John Harshman · 19 February 2015

If this is anything like in silico PCR, then I'm all for it.

DS · 19 February 2015

Thanks for the McCormack reference. It's the perfect example of appropriate data versus complete data. Of course the kind of data they used is not going to be useful for phylogenetic inference at every level of divergence, no data is. But that doesn't mean that this is not the right approach to take when addressing specific phylogenetic issues.

https://www.google.com/accounts/o8/id?id=AItOawl30lI0y4I-EF3HUTblY5lhVnxhcj1stbE · 19 February 2015

For those who want to look at / use SISRS go to https://github.com/rachelss/SISRS/tree/develop

John Harshman · 19 February 2015

Actually, the McCormack et al. sort of data might in fact be useful at every level, since the sequence conservation is near-complete within the ultraconserved elements themselves (hence the name) but falls off gradually on either side to, eventually, neutral levels. So there's some spot within that continuum for everybody's needs.

DS · 21 February 2015

John Harshman said: Actually, the McCormack et al. sort of data might in fact be useful at every level, since the sequence conservation is near-complete within the ultraconserved elements themselves (hence the name) but falls off gradually on either side to, eventually, neutral levels. So there's some spot within that continuum for everybody's needs.
Absolutely. That's the point.
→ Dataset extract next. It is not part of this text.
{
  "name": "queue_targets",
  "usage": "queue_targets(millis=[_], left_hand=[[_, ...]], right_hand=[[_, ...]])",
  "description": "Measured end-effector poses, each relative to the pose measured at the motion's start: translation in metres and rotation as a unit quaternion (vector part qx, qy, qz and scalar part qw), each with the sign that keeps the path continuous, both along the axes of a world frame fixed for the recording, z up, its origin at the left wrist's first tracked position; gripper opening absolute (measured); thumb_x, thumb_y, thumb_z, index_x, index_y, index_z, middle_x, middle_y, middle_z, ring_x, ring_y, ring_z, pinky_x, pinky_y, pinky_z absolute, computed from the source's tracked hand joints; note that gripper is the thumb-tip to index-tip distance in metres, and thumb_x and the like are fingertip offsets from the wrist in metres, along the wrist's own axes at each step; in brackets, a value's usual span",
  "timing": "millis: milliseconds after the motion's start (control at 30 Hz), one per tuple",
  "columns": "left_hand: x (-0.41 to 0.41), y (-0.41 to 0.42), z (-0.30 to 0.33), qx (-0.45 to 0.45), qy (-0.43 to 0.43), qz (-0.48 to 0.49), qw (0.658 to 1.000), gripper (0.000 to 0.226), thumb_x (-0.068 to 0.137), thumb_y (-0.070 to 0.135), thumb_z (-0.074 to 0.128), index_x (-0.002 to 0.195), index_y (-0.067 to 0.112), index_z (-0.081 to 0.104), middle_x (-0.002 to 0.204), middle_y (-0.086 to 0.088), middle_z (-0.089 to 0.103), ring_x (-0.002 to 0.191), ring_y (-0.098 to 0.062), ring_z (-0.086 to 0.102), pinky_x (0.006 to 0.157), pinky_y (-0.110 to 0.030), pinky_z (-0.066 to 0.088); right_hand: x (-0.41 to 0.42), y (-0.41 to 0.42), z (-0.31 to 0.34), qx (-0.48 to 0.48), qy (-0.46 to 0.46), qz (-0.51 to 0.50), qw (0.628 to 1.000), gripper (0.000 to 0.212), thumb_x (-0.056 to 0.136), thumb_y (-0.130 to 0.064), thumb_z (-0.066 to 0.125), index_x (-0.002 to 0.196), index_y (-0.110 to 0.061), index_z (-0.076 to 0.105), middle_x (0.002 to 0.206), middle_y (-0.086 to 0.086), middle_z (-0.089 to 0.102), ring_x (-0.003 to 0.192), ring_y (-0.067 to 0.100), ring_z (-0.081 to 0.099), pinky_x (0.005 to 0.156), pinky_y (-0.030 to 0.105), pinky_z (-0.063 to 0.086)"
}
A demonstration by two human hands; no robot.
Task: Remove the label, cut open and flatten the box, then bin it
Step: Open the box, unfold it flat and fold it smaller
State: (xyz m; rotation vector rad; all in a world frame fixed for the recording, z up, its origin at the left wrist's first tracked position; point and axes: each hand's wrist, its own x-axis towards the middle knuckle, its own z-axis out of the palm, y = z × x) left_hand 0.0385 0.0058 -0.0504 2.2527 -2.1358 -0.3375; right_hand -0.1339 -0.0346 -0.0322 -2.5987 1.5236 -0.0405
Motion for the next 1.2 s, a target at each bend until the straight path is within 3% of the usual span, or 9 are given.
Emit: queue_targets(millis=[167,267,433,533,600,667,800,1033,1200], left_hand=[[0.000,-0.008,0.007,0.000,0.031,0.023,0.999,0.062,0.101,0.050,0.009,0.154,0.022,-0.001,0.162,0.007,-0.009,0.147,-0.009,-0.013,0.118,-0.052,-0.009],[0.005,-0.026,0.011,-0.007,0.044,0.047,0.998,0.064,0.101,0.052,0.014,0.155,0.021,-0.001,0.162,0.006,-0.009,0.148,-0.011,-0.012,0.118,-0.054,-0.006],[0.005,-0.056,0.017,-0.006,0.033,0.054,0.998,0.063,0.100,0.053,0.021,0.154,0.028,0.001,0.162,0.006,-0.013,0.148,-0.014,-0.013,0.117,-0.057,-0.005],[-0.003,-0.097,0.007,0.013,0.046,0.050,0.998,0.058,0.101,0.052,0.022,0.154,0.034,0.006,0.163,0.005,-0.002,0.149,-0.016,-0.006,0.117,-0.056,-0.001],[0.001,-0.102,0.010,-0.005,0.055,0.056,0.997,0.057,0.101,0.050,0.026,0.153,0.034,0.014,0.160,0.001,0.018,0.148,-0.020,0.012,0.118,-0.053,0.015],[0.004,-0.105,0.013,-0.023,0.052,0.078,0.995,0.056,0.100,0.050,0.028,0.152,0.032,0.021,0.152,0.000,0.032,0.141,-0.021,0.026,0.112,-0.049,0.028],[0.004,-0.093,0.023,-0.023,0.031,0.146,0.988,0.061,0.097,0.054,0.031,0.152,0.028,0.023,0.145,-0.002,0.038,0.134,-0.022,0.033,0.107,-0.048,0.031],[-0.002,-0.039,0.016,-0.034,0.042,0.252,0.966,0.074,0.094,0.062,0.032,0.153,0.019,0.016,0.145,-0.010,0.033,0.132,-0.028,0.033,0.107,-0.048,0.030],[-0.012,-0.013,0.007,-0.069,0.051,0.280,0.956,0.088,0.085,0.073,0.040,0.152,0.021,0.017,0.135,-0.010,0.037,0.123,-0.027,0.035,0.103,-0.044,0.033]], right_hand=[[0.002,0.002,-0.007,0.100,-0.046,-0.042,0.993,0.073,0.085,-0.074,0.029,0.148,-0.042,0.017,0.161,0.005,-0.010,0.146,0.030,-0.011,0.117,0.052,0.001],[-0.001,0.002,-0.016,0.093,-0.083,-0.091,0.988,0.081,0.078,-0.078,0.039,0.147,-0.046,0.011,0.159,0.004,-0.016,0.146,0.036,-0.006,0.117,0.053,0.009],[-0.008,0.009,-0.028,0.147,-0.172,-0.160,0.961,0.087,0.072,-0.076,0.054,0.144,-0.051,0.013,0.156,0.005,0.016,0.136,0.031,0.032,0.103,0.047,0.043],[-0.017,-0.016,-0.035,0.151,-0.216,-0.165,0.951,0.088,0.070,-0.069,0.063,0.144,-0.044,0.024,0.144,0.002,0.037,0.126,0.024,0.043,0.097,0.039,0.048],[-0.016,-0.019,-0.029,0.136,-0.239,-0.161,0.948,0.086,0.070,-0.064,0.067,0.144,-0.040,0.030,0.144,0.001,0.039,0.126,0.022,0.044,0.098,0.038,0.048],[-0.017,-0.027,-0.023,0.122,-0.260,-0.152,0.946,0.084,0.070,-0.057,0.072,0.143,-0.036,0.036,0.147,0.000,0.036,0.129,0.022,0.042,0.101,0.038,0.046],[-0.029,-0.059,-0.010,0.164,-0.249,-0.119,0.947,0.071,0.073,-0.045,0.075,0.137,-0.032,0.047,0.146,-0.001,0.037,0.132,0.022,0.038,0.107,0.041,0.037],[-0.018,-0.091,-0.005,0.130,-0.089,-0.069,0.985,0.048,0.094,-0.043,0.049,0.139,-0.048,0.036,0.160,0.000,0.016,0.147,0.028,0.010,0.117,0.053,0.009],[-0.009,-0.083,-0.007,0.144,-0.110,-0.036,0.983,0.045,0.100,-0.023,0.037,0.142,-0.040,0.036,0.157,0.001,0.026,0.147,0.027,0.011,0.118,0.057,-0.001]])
You don't just throw in all the data and hope for the best. The signal to noise ratio is not going to be good enough for that approach to work. You have to subdivide the data and use the data appropriate for any given level of divergence. That way you get a good signal to noise ratio for every level of divergence. This is why other types of molecular data such a SINE insertions and mitochondrial gene order have become so popular. We know a priori what level of divergence such data is likely to be useful for. The power of genomics is not that you can use whole genomes for phylogenetic analysis, but that you can get markers useful at every level of divergence quickly and cheaply. The important thing is to use the appropriate data for the question being addressed.